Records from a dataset
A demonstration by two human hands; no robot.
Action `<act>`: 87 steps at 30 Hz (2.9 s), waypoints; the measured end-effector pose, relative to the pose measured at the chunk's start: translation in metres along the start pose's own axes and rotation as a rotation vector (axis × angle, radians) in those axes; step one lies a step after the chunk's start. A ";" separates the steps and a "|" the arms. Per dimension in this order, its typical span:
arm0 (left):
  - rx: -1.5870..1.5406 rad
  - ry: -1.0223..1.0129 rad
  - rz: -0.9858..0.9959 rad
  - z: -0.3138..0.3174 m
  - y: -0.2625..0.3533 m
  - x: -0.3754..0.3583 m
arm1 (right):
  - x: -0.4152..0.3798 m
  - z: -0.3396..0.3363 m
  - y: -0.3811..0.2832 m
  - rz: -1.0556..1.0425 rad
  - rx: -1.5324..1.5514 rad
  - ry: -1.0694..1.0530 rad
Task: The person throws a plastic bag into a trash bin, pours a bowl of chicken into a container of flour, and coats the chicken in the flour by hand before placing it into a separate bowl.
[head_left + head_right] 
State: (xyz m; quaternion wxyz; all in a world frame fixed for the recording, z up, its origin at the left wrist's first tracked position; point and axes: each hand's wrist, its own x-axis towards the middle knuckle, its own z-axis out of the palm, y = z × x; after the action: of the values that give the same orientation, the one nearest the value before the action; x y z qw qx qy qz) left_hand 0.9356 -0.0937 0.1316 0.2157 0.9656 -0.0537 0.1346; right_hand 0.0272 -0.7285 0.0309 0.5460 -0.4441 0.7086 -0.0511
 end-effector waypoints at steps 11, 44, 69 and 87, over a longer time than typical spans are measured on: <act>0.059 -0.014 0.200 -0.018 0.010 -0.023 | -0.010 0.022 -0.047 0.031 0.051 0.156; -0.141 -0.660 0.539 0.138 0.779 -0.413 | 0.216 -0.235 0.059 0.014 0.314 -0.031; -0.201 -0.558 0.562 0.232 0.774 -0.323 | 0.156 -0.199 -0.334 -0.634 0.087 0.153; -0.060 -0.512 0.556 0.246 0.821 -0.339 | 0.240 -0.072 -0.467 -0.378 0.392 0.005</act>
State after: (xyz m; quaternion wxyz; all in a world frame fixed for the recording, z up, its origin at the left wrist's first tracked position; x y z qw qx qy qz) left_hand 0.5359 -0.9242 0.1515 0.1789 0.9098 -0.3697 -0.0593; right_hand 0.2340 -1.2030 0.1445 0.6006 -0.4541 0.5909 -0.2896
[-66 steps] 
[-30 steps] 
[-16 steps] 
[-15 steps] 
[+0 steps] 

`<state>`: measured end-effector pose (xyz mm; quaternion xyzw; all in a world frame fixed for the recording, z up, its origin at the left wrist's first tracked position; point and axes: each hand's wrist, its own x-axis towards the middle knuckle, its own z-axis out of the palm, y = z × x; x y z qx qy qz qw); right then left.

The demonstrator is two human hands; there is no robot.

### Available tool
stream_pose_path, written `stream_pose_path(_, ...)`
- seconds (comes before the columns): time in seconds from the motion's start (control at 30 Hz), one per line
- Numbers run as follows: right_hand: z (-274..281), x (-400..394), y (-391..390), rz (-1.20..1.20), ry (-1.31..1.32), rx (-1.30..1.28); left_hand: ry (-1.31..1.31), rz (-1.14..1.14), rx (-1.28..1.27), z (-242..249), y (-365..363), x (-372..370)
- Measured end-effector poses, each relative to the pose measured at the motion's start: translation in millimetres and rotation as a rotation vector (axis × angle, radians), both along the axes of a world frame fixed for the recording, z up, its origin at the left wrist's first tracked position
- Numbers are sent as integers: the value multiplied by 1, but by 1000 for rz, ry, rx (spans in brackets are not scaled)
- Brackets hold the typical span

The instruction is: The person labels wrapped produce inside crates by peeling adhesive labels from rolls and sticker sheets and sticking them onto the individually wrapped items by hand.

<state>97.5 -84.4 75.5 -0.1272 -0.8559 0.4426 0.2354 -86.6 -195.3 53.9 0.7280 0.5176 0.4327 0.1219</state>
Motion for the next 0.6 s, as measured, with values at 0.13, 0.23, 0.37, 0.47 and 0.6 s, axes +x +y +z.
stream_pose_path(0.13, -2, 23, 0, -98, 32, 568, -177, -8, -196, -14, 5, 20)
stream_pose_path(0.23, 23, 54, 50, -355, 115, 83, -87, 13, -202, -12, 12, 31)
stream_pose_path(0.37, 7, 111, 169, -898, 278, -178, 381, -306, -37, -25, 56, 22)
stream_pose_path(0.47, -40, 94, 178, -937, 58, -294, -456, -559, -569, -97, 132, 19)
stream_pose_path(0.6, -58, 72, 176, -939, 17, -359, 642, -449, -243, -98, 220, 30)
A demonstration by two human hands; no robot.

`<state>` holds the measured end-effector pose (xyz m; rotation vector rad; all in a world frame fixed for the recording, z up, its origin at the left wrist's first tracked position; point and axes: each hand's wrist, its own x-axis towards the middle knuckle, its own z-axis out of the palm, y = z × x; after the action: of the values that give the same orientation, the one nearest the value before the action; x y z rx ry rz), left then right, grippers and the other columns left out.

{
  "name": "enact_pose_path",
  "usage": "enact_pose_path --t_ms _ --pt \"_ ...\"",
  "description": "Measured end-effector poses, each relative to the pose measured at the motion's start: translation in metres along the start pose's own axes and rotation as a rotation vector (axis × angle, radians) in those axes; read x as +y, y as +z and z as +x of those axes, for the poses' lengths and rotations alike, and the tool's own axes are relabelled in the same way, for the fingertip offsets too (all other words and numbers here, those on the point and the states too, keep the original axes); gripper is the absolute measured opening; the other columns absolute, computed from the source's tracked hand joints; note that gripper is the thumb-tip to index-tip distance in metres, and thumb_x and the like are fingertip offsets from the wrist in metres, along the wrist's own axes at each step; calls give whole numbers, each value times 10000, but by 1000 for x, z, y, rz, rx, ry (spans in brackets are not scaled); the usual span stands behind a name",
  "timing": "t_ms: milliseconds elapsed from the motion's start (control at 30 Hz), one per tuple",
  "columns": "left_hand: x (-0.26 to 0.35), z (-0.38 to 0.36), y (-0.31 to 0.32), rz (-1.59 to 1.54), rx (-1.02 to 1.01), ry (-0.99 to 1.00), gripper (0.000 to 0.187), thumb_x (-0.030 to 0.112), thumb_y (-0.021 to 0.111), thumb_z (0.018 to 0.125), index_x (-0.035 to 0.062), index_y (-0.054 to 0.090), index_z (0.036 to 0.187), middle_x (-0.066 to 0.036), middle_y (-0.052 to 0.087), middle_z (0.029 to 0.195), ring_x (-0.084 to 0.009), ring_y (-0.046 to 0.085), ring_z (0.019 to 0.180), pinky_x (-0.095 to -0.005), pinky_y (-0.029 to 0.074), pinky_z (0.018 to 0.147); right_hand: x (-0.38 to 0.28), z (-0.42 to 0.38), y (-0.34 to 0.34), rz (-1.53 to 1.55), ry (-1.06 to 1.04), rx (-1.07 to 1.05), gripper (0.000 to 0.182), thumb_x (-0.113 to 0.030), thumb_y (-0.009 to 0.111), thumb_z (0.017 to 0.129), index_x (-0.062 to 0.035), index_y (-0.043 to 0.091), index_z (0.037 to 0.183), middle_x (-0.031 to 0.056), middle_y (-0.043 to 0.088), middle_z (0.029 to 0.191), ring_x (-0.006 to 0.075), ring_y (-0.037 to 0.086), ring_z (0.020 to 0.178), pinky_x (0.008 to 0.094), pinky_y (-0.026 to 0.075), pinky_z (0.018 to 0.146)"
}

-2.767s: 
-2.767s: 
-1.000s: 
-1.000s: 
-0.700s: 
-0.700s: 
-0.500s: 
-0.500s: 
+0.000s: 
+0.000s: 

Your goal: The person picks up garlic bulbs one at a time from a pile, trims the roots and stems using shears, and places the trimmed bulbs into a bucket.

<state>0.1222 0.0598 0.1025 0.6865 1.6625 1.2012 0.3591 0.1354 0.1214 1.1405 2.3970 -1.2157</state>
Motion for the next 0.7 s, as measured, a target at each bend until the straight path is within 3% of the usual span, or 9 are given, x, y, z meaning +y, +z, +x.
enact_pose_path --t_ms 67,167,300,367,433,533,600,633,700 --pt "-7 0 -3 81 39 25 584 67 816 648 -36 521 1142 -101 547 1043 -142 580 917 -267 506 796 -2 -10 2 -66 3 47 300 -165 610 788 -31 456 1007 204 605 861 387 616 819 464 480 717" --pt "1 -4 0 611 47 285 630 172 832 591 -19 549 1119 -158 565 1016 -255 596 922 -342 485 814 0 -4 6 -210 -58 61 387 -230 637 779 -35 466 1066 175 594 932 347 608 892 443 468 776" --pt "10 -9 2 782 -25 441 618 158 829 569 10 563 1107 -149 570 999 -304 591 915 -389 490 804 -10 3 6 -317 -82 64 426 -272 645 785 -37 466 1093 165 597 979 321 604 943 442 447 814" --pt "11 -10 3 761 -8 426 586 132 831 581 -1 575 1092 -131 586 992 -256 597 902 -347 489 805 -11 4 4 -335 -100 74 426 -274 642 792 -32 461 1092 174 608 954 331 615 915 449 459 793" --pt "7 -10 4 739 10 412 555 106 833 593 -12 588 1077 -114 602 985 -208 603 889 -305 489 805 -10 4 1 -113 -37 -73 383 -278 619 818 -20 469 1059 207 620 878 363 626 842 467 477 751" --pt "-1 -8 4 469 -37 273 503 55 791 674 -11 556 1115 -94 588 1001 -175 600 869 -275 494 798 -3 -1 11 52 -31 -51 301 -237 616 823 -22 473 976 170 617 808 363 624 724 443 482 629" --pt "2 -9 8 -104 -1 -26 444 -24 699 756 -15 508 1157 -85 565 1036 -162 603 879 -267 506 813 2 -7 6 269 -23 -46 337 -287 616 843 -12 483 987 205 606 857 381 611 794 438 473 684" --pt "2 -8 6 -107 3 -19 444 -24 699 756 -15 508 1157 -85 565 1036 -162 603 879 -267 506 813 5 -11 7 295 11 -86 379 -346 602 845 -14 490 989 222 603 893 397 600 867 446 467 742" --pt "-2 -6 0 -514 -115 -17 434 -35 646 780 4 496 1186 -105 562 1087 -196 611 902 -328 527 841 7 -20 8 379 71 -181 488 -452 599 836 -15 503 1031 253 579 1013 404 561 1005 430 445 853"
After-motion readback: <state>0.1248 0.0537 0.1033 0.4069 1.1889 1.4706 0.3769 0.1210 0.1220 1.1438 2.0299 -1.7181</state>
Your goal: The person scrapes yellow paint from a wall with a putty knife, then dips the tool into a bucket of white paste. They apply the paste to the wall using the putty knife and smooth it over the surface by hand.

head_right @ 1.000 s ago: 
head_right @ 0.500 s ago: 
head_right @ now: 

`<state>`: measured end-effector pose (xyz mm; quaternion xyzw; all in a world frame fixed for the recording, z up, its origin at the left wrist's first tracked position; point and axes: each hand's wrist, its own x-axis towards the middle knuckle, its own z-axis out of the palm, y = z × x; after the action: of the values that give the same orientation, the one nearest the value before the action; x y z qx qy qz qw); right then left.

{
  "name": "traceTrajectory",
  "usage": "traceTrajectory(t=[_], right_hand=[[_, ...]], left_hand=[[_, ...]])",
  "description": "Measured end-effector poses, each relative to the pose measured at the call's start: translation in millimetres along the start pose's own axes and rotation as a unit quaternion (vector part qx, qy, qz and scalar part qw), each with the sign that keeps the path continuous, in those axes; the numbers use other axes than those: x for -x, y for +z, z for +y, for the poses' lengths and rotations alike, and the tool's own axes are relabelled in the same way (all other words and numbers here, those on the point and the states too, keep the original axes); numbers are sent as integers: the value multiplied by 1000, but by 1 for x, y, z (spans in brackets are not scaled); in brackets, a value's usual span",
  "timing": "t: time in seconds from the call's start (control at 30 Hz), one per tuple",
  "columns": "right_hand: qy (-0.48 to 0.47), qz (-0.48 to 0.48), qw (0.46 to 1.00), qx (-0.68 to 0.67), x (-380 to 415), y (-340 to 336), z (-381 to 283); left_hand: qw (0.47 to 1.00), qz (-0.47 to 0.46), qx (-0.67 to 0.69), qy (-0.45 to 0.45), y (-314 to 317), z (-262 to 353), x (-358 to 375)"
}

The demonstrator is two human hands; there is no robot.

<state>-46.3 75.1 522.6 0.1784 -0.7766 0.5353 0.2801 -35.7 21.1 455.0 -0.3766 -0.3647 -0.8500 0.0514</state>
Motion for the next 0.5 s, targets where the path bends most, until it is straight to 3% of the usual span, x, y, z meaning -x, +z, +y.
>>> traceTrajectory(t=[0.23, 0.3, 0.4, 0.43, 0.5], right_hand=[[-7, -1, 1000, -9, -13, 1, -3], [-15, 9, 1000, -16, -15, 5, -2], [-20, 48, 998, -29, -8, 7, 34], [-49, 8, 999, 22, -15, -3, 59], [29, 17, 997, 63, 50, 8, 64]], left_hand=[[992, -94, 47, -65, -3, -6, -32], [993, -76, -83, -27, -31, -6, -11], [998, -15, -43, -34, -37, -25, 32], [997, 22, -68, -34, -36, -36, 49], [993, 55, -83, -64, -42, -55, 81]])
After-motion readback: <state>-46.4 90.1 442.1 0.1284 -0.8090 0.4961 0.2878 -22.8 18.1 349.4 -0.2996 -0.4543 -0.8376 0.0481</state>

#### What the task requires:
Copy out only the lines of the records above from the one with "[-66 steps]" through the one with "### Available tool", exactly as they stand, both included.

#### Exercise output:
[-66 steps] 
[-30 steps] 
[-16 steps] 
[-15 steps] 
[+0 steps] 

`<state>`: measured end-effector pose (xyz mm; quaternion xyzw; all in a world frame fixed for the recording, z up, its origin at the left wrist's first tracked position; point and axes: each hand's wrist, its own x-axis towards the middle knuckle, its own z-axis out of the palm, y = z × x; x y z qx qy qz qw); right then left.

The demonstrator is two human hands; there is no robot.

### Available tool

With the answer given, the exercise is complete.